• [What you are asked to do] Retype the data in its entirety, with no word changed.

• [Collected material]

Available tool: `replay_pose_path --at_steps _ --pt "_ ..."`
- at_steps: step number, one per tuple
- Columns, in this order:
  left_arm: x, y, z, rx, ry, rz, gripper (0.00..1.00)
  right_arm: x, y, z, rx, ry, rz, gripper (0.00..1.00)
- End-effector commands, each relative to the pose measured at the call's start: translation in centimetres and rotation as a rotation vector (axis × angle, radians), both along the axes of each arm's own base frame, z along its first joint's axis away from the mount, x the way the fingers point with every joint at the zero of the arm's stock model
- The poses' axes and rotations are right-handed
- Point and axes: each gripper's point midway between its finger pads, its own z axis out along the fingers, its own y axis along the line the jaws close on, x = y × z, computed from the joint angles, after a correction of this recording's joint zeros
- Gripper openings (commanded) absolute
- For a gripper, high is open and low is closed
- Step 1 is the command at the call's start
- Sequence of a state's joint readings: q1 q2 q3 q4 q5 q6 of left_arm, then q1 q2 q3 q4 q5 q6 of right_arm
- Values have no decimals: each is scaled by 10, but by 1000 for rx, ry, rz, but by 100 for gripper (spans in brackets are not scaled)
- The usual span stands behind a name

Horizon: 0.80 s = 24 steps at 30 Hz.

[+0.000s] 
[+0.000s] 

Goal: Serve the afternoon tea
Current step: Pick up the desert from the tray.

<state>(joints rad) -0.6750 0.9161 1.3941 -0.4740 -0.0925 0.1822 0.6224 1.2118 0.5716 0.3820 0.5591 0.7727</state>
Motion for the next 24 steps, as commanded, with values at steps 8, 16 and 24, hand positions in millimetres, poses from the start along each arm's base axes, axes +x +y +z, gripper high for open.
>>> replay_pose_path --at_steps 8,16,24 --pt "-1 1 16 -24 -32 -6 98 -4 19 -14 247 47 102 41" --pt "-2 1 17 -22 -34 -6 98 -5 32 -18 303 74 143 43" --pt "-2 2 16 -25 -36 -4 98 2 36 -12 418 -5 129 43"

• [Response box]
Available tool: `replay_pose_path --at_steps _ --pt "_ ..."`
- at_steps: step number, one per tuple
- Columns, in this order:
  left_arm: x, y, z, rx, ry, rz, gripper (0.00..1.00)
  right_arm: x, y, z, rx, ry, rz, gripper (0.00..1.00)
- End-effector commands, each relative to the pose measured at the call's start: translation in centimetres and rotation as a rotation vector (axis × angle, radians), both along the axes of each arm's own base frame, z along its first joint's axis away from the mount, x the way the fingers point with every joint at the zero of the arm's stock model
- The poses' axes and rotations are right-handed
- Point and axes: each gripper's point midway between its finger pads, its own z axis out along the fingers, its own y axis along the line the jaws close on, x = y × z, computed from the joint angles, after a correction of this recording's joint zeros
- Gripper openings (commanded) absolute
- For a gripper, high is open and low is closed
- Step 1 is the command at the call's start
- Sequence of a state's joint readings: q1 q2 q3 q4 q5 q6 of left_arm, then q1 q2 q3 q4 q5 q6 of right_arm
- Values have no decimals: each is scaled by 10, but by 1000 for rx, ry, rz, but by 100 for gripper (spans in brackets are not scaled)
- The usual span stands behind a name

Horizon: 0.80 s = 24 steps at 30 Hz.

[+0.000s] 
[+0.000s] 

Goal: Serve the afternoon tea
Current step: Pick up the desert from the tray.

<state>(joints rad) -0.6750 0.9161 1.3941 -0.4740 -0.0925 0.1822 0.6224 1.2118 0.5716 0.3820 0.5591 0.7727</state>
Motion for the next 24 steps, as commanded, with values at steps 8, 16 and 24, hand positions in millimetres, poses from the start along each arm's base axes, axes +x +y +z, gripper high for open.
>>> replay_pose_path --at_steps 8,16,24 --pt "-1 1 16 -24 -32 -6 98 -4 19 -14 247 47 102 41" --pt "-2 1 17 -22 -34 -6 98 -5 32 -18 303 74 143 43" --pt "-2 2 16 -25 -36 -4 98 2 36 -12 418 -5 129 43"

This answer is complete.